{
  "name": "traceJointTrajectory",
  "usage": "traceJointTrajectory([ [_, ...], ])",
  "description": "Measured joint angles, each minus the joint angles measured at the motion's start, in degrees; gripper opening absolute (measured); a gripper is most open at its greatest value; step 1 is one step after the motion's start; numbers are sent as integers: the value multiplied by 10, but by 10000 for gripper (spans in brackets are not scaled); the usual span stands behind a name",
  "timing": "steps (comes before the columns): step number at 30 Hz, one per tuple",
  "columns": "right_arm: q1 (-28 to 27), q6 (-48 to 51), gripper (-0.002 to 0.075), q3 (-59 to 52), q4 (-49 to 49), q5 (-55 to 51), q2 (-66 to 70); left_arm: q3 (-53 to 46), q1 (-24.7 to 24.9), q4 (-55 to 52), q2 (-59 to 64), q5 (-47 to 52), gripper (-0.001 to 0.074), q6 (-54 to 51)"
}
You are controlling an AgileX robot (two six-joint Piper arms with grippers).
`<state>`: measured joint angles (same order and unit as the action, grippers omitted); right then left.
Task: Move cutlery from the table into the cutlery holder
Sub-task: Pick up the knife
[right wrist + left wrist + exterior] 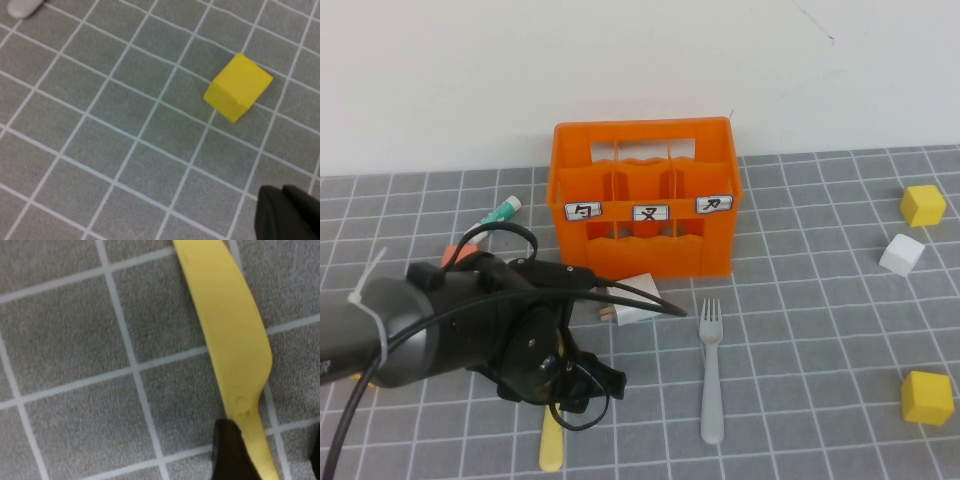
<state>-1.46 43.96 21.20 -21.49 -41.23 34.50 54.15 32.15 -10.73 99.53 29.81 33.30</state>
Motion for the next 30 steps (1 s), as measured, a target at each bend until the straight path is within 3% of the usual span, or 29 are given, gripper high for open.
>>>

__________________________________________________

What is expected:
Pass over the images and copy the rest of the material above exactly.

The answer:
{
  "name": "traceJointTrajectory",
  "usage": "traceJointTrajectory([ [_, ...], ])",
  "description": "Measured joint angles, each minus the joint angles measured at the motion's start, in degrees; gripper opening absolute (measured); a gripper is most open at its greatest value; step 1 is one step after the motion's start; numbers are sent as integers: the value multiplied by 10, but by 10000 for gripper (spans in brackets are not scaled); the usual span stands behind a name",
  "timing": "steps (comes before the columns): step number at 30 Hz, one per tuple",
  "columns": "right_arm: q1 (-28 to 27), q6 (-48 to 51), gripper (-0.002 to 0.075), q3 (-59 to 52), q4 (-49 to 49), q5 (-55 to 51), q2 (-66 to 70); left_arm: q3 (-53 to 46), q1 (-24.7 to 24.9), q4 (-55 to 52), q2 (-59 to 64), q5 (-47 to 52), gripper (-0.001 to 0.074), q6 (-54 to 51)"
}
You are controlling an AgileX robot (two six-joint Piper arms with grippers).
`<state>`: measured joint angles (same order and unit as the action, grippers omitted); right then left.
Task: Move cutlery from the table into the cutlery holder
Sub-task: Pick up the knife
[right wrist + left wrist + exterior] 
<state>-1.46 43.96 21.20 -21.49 -41.23 34.50 54.15 32.15 -10.73 99.53 29.81 33.30</state>
Motion for the next 30 steps (1 s), as measured, a target at each bend until the straight path is within 3% of the usual span, or 29 are given, gripper high for open.
>>>

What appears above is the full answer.